Stock Position Sample Clauses

Stock Position. (i) In consideration of the benefits provided to the Company hereby, Company shall issue and deliver to Seller, such fully paid, non-assessable restricted shares of the Company's common stock equal to a three percent (3%) post Vend-in of I.P. ownership interest in the Company (the Position"). The Position shall be based on the capital structure of the Company post Vend-in of I.P. (taking into account any and all shares issued relating to the Vend-in of I.P., initial contracts, and initial acquisition of any assets), post reverse stock split (if any), post initial financing, and after any other initial issuance of stock (including issuance to the Company's directors and/or officers). Buyer shall take all steps necessary to fully effectuate the provisions of this Section 3. (ii) Certificate evidencing the Position shall be issued and delivered to the Seller immediately following the actions anticipated by Section 3(e)(i) herein (the "Actions"), but in no case later than eleven (11) months following the Effective Date hereof.

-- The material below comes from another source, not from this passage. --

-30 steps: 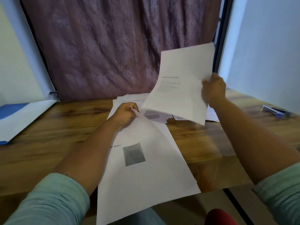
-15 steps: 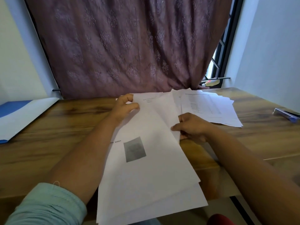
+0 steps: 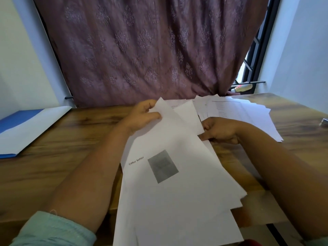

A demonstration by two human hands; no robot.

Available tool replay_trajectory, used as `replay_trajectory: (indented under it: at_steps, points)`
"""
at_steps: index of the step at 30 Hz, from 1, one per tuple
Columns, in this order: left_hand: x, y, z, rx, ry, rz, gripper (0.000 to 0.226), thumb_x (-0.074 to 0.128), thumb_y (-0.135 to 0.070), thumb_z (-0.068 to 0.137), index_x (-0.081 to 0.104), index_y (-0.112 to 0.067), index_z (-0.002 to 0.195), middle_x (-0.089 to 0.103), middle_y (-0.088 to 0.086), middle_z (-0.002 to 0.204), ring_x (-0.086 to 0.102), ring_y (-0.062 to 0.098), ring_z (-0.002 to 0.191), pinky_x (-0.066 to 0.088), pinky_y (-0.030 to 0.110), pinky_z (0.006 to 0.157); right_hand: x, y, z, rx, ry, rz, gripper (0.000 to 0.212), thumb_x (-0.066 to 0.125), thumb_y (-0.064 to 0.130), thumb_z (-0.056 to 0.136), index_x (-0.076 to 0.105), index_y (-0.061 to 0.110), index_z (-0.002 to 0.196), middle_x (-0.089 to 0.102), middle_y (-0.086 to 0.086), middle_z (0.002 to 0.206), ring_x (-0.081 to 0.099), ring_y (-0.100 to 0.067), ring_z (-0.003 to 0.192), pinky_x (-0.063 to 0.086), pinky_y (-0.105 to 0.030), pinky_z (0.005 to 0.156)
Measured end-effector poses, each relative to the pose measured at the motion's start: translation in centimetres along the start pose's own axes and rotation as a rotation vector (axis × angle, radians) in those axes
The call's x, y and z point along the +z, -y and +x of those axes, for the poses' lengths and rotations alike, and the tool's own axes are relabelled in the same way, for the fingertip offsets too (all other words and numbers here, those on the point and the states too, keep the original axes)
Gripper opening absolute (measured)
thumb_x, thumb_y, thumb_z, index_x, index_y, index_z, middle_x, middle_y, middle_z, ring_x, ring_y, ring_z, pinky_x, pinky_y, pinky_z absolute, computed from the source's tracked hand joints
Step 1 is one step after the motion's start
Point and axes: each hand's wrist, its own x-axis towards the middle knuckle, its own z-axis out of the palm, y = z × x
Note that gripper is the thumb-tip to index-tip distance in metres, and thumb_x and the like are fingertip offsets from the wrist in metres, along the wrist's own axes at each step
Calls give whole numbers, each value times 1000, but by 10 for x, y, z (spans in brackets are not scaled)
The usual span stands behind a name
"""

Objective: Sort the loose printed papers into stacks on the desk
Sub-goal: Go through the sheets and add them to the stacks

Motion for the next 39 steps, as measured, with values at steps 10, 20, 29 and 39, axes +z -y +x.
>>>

In the event that all Actions have not been completed by the eleventh month anniversary of this Agreement, Seller shall transfer to Buyer shares comprising the Position on that date and shall issue additional shares as necessary following completion of the Actions. (iii) The Shareholder Resolution whereby the majority of the shareholders of the Company agree to the issuance of the Position. (iv) The effective date of all Shares transferred pursuant to this Section 3 shall be the Effective Date of this Agreement and shall be memorialized on the face of the certificates evidencing such shares.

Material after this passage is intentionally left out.